Among 1444 participants with ocular hypertension from the OHTS cohort, mean (SD) age was 56.0 (9.5) years, and 833 participants (57.7%) were female. Mean (SD) baseline predicted RNFL was 94.1 (7.1) μm for eyes that converted to POAG and 97.1 (7.0) μm for eyes that did not convert to POAG (mean difference, 3.0; 95% CI, 2.2-3.8; P < .001). Predicted baseline RNFL was a predictor of conversion to POAG during follow-up in Cox proportional hazards models in univariable analysis (hazard ratio [HR], 1.97; 95% CI, 1.60-2.42; P < .001) and multivariable analysis (HR, 1.83; 95% CI, 1.49-2.25; P < .001) per 10-μm thinner in predicted RNFL. Baseline age, intraocular pressure, central corneal thickness, pattern standard deviation, mean deviation, and cup-disc ratio remained predictors of conversion to POAG in both univariable and multivariable analysis. Longitudinal change in predicted RNFL (per 1-μm/year faster loss) was also a predictor of conversion to POAG (HR, 6.01; 95% CI, 3.33-10.64; P < .001).
In this diagnostic study, baseline M2M-predicted RNFL thickness and longitudinal rate of change in predicted RNFL were putative risk factors for the development of glaucoma in patients with ocular hypertension. These findings support the utility of M2M-predicted RNFL thickness to assess baseline glaucoma risk and monitor for glaucoma progression.
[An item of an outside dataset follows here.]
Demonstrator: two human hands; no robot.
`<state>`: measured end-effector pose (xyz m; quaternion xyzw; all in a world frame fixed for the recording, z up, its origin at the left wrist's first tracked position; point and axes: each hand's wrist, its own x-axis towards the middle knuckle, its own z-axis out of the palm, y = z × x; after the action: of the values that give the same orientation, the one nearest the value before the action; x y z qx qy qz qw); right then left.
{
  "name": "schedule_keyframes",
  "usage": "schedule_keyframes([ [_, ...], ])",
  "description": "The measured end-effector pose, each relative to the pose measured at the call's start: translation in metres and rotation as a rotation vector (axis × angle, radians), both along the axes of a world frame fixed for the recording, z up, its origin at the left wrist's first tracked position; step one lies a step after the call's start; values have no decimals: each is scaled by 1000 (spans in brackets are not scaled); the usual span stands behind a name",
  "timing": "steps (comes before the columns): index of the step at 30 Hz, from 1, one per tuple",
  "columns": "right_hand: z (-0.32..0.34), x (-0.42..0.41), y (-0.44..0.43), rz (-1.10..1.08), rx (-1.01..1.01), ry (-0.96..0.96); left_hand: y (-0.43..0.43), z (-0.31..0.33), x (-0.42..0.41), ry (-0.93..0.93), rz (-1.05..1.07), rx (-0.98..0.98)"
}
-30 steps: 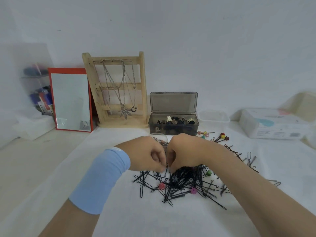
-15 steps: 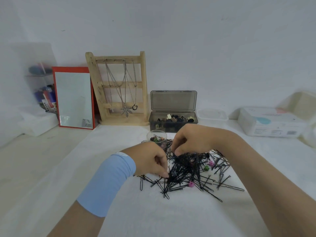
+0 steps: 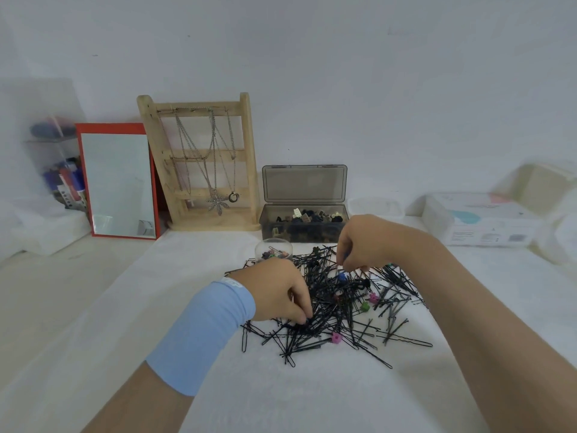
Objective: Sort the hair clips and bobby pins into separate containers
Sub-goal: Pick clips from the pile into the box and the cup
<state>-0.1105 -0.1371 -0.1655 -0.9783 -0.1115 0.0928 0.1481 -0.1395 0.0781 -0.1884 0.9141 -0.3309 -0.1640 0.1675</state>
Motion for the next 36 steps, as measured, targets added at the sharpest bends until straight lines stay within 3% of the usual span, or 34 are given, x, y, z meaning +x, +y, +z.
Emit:
schedule_keyframes([
  [10,-15,2,3,-26,-61,6,4,12,10,12,43,-121],
  [19,-13,0,2,-17,2,89,4,38,40,180,105,-234],
  [22,-8,-1,-1,-26,64,99,12,41,62,25,203,-276],
  [27,-2,0,-4,-30,257,30,27,25,84,-178,315,-188],
  [32,-6,8,5,-59,416,-98,33,21,87,-92,273,-244],
  [36,-10,11,13,-107,536,-186,32,14,87,3,226,-35],
])
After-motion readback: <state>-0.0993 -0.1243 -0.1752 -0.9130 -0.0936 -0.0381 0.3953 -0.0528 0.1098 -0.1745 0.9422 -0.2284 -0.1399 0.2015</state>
从视盘照片得出的视网膜神经纤维层(RNFL)厚度的深度学习预测可能有助于确定高眼压症患者原发性开角型青光眼(POAG)的发病风险。
从眼压治疗研究(OHTS)的视盘照片预测平均RNFL厚度,并评估预测的RNFL厚度作为POAG发病风险因素的效用。
设计、设置和参与者:这项诊断性研究评估了OHTS 1和2试验入组时1636名高眼压症患者但无POAG的3272只眼睛。OHTS是一项多中心研究,OHTS 1和OHTS 2总共从1994年2月28日持续到2008年12月30日。视盘照片、基线人口统计学数据和临床检查结果纳入分析。使用经过光学相干断层扫描(OCT)训练的深度学习模型(机器对机器[M2M]模型)从66714张视盘照片生成预测的RNFL厚度。
主要结局是通过比例风险模型确定的与OHTS队列中转为POAG相关的因素(包括预测的RNFL)。
在OHTS队列的1444名高眼压症参与者中,平均(标准差)年龄为56.0(9.5)岁,833名参与者(57.7%)为女性。转为POAG的眼睛的平均(标准差)基线预测RNFL为94.1(7.1)μm,未转为POAG的眼睛为97.1(7.0)μm(平均差异为3.0;95%置信区间为2.2 - 3.8;P <.001)。在单变量分析(风险比[HR],1.97;95%置信区间为1.60 - 2.42;P <.001)和多变量分析(HR,1.83;95%置信区间为1.49 - 2.25;P <.001)中,Cox比例风险模型显示,预测的RNFL每薄10μm,基线预测RNFL就是随访期间转为POAG的一个预测指标。基线年龄、眼压、中央角膜厚度、模式标准差、平均偏差和杯盘比在单变量和多变量分析中仍然是转为POAG的预测指标。预测的RNFL的纵向变化(每年每快损失1μm)也是转为POAG的一个预测指标(HR,6.01;95%置信区间为3.33 - 10.64;P <.001)。
在这项诊断性研究中,基线M2M预测的RNFL厚度和预测的RNFL的纵向变化率是高眼压症患者青光眼发病的假定风险因素。这些发现支持了M2M预测的RNFL厚度在评估基线青光眼风险和监测青光眼进展方面的效用。